The Trump administration has been taking its time coming up with a response to the nation’s ongoing opioid epidemic since declaring a national emergency in August 2017. One of President Trump’s big talking points has been giving drug dealers the death penalty, despite no evidence that the death penalty is a deterrent to criminal activity, and the fact that President Trump likely got the idea from the regime of Philippines President Rodrigo Duterte. Despite the criticism from both abuse and criminal justice experts, and little support thus far from Congress, President Trump is not backing off.
Speaking at an event in Manchester, New Hampshire — a state that has been hit particularly hard by the opioid epidemic — he unveiled the administration’s opioid response plan, which includes the death penalty for some drug dealers as well as tougher sentencing laws. “We’re wasting our time” if we don’t get tough with drug dealers, Trump said, “and that toughness includes the death penalty.”

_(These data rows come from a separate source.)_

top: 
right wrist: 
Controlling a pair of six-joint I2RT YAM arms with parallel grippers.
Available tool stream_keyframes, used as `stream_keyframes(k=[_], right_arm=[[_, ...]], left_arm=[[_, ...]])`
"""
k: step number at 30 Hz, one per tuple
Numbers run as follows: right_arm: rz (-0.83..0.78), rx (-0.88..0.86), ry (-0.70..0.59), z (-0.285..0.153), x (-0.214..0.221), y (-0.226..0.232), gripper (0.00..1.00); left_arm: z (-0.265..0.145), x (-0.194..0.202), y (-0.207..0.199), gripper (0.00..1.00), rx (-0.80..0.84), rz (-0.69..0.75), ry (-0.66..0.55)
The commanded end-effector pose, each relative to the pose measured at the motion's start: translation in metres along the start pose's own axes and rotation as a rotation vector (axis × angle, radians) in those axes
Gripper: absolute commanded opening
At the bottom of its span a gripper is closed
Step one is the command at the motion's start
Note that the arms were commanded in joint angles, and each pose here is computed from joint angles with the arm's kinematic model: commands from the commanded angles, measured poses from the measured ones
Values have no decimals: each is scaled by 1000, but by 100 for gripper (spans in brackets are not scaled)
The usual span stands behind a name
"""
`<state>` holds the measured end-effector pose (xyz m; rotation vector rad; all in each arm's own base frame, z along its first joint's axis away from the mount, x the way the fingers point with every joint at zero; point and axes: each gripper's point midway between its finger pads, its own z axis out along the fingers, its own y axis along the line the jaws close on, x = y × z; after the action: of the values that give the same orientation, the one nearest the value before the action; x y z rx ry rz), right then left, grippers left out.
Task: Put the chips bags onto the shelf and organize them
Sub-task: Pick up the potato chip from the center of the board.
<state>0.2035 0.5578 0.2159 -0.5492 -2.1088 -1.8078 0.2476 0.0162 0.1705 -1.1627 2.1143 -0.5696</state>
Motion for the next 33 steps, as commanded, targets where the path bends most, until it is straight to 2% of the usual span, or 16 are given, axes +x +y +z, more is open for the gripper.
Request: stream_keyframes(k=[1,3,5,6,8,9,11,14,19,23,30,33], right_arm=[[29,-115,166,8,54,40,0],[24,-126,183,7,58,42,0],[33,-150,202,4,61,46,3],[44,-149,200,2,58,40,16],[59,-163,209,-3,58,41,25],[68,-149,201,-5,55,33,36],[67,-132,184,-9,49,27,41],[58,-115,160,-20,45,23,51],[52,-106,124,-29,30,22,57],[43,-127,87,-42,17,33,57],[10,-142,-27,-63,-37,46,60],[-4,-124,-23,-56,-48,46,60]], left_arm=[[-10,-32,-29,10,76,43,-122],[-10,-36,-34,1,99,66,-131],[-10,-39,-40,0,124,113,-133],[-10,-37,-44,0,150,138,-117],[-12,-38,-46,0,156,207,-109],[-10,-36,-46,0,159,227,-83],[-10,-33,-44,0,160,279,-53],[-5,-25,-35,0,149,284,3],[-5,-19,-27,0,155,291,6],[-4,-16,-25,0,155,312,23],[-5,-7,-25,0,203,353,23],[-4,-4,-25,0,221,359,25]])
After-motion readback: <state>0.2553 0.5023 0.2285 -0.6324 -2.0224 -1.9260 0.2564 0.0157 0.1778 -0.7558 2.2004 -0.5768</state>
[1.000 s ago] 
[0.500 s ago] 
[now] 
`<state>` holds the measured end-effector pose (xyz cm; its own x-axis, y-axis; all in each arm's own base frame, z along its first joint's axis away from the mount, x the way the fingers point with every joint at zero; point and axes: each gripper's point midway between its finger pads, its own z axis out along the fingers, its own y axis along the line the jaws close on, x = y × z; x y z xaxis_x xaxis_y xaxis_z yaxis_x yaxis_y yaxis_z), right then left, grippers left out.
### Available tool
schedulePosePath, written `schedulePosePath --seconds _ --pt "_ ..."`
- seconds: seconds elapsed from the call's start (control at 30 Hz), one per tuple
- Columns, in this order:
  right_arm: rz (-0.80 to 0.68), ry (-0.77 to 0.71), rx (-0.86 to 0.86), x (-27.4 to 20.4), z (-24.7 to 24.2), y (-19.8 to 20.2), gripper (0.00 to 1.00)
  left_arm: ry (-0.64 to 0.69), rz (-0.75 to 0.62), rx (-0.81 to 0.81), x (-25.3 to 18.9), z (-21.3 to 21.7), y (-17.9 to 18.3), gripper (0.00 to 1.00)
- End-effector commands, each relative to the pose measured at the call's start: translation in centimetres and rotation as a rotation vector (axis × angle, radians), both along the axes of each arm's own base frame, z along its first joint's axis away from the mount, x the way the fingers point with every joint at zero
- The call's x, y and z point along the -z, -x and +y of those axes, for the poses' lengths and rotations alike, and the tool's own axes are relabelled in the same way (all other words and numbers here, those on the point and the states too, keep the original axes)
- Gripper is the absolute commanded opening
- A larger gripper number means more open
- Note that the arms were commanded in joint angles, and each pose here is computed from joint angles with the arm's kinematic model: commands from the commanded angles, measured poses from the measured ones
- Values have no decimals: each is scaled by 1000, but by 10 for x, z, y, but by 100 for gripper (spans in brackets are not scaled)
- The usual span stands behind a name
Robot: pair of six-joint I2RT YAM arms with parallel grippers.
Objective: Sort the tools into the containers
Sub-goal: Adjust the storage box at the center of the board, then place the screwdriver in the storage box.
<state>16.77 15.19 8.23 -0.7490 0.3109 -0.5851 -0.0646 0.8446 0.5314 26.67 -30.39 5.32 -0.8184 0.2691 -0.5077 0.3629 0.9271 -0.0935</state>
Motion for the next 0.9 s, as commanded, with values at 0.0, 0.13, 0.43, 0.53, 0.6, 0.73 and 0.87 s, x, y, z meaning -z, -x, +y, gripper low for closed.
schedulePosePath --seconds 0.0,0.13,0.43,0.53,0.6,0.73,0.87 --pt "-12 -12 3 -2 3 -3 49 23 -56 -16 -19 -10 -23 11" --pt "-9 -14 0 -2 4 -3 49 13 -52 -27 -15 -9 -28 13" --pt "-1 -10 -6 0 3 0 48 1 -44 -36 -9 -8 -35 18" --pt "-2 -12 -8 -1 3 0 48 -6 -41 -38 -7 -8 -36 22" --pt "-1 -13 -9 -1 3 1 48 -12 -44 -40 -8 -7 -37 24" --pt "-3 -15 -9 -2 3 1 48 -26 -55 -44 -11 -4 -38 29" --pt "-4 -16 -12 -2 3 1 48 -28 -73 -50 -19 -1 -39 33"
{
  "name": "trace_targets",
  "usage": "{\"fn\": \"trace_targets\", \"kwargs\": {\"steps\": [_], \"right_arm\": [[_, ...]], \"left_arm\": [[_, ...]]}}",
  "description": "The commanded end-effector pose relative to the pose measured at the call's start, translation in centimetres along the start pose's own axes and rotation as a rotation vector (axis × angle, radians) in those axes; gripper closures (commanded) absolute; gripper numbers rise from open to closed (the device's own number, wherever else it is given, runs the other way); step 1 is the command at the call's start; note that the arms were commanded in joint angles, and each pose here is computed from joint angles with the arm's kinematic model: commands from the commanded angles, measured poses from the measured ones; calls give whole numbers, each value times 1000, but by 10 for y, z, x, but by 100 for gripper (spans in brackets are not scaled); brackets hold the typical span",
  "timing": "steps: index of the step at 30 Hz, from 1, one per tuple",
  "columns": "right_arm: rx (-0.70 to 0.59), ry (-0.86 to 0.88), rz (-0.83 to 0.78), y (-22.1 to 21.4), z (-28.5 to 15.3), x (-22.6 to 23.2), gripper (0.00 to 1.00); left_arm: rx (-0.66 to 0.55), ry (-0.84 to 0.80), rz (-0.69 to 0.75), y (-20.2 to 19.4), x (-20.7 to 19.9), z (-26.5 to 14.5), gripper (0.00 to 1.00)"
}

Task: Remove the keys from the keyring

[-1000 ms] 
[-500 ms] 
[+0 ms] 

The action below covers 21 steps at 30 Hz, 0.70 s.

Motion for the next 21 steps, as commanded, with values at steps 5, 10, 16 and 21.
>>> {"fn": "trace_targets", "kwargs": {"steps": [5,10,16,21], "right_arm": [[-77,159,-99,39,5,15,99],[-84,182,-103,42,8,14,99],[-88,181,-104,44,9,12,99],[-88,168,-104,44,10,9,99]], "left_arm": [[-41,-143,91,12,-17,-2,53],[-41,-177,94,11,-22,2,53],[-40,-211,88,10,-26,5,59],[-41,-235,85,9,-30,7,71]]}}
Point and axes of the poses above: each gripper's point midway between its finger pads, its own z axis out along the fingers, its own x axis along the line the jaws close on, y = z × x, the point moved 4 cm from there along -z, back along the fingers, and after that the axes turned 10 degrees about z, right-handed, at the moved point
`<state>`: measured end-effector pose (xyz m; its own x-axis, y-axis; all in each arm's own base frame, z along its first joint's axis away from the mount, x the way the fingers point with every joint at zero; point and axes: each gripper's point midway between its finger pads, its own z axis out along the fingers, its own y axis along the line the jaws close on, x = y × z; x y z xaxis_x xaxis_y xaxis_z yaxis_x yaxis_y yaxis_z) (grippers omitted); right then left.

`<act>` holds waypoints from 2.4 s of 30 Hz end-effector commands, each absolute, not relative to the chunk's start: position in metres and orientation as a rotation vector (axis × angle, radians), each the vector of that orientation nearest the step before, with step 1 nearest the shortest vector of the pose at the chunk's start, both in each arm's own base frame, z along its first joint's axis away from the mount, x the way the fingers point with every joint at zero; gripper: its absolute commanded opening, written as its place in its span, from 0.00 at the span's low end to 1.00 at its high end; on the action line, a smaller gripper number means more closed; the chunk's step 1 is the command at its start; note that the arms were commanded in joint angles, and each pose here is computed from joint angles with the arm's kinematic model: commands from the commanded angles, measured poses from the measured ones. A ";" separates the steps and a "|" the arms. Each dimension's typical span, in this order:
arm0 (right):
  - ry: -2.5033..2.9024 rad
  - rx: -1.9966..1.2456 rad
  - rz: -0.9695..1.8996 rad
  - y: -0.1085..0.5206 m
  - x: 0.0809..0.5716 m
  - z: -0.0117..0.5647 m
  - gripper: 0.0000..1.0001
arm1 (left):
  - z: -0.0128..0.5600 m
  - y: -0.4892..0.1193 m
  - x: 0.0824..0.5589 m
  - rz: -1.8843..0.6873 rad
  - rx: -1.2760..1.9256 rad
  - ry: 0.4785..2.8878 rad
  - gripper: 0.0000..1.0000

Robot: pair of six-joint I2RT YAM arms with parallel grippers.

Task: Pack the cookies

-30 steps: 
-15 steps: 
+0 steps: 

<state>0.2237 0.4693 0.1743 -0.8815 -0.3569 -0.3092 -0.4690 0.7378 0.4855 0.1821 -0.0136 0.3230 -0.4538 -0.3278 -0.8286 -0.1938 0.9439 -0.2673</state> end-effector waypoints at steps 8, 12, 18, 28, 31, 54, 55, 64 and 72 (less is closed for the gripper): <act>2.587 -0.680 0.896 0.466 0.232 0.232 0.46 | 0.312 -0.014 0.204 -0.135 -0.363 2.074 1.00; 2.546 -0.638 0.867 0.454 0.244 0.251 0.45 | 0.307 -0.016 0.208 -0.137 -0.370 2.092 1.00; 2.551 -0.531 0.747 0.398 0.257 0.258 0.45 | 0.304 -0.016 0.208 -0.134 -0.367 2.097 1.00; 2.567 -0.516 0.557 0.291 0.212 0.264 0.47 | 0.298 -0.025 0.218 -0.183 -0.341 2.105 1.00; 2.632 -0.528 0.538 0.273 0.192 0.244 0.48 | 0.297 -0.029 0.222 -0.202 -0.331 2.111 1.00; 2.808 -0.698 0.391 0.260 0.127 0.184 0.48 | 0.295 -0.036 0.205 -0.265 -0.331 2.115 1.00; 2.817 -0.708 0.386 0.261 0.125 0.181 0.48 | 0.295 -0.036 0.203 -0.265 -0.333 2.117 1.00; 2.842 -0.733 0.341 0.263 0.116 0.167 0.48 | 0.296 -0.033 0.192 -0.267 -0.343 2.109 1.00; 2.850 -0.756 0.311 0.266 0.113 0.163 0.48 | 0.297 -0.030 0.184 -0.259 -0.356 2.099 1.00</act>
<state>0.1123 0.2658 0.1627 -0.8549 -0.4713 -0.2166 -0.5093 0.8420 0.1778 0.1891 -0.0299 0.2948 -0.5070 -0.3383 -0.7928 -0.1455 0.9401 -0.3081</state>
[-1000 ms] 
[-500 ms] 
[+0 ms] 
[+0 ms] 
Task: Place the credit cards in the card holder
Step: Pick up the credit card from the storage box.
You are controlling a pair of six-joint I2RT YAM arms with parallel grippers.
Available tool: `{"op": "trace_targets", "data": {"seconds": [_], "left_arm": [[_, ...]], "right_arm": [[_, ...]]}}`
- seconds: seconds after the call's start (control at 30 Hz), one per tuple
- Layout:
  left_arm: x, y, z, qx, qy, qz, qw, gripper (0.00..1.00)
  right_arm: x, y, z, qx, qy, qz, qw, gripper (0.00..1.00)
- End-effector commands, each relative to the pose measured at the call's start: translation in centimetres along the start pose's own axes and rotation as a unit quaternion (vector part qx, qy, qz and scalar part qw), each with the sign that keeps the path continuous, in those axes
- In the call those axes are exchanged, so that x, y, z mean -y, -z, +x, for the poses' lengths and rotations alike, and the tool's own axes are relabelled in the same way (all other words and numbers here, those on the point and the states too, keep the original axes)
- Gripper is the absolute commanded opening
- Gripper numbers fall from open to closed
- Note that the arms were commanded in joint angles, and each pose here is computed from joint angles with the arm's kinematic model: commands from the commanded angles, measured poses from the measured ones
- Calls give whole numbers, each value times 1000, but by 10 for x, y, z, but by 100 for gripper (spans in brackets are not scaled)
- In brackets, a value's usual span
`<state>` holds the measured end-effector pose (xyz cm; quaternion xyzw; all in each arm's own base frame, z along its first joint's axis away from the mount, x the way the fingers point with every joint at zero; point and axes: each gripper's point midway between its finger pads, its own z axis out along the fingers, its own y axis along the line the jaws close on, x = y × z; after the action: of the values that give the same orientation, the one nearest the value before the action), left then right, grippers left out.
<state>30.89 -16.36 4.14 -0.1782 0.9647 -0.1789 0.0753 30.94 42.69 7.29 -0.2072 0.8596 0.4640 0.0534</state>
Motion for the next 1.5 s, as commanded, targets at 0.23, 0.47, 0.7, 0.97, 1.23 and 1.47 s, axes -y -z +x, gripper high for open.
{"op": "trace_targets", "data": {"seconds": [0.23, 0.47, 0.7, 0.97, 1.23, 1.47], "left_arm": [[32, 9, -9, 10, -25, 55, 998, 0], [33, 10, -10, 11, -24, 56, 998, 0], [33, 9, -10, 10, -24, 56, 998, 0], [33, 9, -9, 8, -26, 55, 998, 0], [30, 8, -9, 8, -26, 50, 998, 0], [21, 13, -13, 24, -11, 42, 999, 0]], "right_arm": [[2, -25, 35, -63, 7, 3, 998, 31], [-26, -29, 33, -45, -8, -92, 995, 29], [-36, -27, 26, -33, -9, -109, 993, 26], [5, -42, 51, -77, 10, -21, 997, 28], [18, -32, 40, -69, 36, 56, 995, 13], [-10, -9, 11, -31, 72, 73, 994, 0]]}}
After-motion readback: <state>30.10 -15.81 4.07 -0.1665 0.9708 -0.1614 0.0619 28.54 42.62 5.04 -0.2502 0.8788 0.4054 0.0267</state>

Trump added that he didn’t want to have America facing this problem in seven years, presumably when he leaves office. During his speech, he declared that this would be done in a number of ways, including “not so addictive” painkillers, and “great commercials” during “the right shows” that demonstrate to children “how bad” drugs are. “And we’ll make them very, very bad commercials…unsavory situations,” the president said.
While the event eventually morphed into a miniature campaign rally in the battleground state, the administration released details of the plan to the public. Some experts noted some of the relatively popular proposals included, but countered that it would be more prudent to expand Medicaid and prescription drug coverage and ensure prisons have the resources to treat substance abuse and addiction among their inmates.